§ **Brief**
Here is the task for the records below: repeat exactly the lines from the one with "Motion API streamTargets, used" to the one with "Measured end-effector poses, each", both included, and nothing else.

Segment Start: Records for this task

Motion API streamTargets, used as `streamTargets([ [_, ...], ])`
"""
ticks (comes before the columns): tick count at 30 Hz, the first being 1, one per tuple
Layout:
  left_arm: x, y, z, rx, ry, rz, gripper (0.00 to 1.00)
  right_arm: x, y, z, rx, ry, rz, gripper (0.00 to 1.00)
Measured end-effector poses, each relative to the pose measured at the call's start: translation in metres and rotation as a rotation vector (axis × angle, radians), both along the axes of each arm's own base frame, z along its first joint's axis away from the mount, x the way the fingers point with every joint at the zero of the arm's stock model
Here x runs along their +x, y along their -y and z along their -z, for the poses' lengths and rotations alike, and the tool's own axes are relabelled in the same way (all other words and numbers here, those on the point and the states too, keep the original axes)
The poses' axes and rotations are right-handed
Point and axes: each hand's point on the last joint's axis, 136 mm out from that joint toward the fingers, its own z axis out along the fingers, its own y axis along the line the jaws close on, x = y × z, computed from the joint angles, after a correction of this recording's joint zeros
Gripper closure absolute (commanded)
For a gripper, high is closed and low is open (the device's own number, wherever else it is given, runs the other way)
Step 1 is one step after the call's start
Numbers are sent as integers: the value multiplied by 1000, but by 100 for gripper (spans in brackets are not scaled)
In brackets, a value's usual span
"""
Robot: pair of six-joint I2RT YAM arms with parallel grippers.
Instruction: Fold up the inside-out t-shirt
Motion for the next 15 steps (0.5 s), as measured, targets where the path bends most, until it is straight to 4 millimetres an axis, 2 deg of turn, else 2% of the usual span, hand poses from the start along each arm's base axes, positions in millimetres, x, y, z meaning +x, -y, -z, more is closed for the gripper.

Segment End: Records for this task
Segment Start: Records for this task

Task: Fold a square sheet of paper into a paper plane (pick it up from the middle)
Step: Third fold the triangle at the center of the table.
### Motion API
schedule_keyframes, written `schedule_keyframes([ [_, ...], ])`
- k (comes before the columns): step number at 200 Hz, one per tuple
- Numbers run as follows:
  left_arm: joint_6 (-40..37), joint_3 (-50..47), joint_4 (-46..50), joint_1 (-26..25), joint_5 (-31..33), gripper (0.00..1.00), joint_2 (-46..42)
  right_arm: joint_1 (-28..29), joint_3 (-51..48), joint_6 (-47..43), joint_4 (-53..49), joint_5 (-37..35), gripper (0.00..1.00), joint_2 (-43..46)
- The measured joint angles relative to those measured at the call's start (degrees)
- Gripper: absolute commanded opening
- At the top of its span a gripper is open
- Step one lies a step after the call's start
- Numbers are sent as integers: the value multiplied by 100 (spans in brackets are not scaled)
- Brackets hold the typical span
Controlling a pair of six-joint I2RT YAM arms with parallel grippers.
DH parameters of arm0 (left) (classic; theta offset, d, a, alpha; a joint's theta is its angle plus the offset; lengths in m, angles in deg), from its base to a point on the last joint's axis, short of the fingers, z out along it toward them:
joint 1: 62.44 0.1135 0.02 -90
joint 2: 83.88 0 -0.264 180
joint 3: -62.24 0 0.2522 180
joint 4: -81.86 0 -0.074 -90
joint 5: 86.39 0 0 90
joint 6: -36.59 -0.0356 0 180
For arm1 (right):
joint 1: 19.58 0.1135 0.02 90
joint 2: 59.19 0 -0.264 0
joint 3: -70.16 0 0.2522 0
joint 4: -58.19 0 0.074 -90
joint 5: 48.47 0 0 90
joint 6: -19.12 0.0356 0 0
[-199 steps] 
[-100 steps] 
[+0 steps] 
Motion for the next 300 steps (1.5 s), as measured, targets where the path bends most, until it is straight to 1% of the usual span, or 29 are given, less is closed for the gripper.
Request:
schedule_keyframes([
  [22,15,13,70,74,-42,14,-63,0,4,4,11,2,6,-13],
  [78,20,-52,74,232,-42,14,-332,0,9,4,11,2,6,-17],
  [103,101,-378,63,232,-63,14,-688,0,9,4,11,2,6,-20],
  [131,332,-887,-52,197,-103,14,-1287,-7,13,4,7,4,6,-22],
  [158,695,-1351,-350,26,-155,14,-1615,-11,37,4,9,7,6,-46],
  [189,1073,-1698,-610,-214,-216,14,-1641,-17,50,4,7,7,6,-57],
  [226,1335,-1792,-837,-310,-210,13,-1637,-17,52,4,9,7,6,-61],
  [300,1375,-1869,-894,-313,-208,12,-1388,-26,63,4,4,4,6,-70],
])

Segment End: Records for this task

§ **Task answer**
Motion API streamTargets, used as `streamTargets([ [_, ...], ])`
"""
ticks (comes before the columns): tick count at 30 Hz, the first being 1, one per tuple
Layout:
  left_arm: x, y, z, rx, ry, rz, gripper (0.00 to 1.00)
  right_arm: x, y, z, rx, ry, rz, gripper (0.00 to 1.00)
Measured end-effector poses, each relative to the pose measured at the call's start: translation in metres and rotation as a rotation vector (axis × angle, radians), both along the axes of each arm's own base frame, z along its first joint's axis away from the mount, x the way the fingers point with every joint at the zero of the arm's stock model

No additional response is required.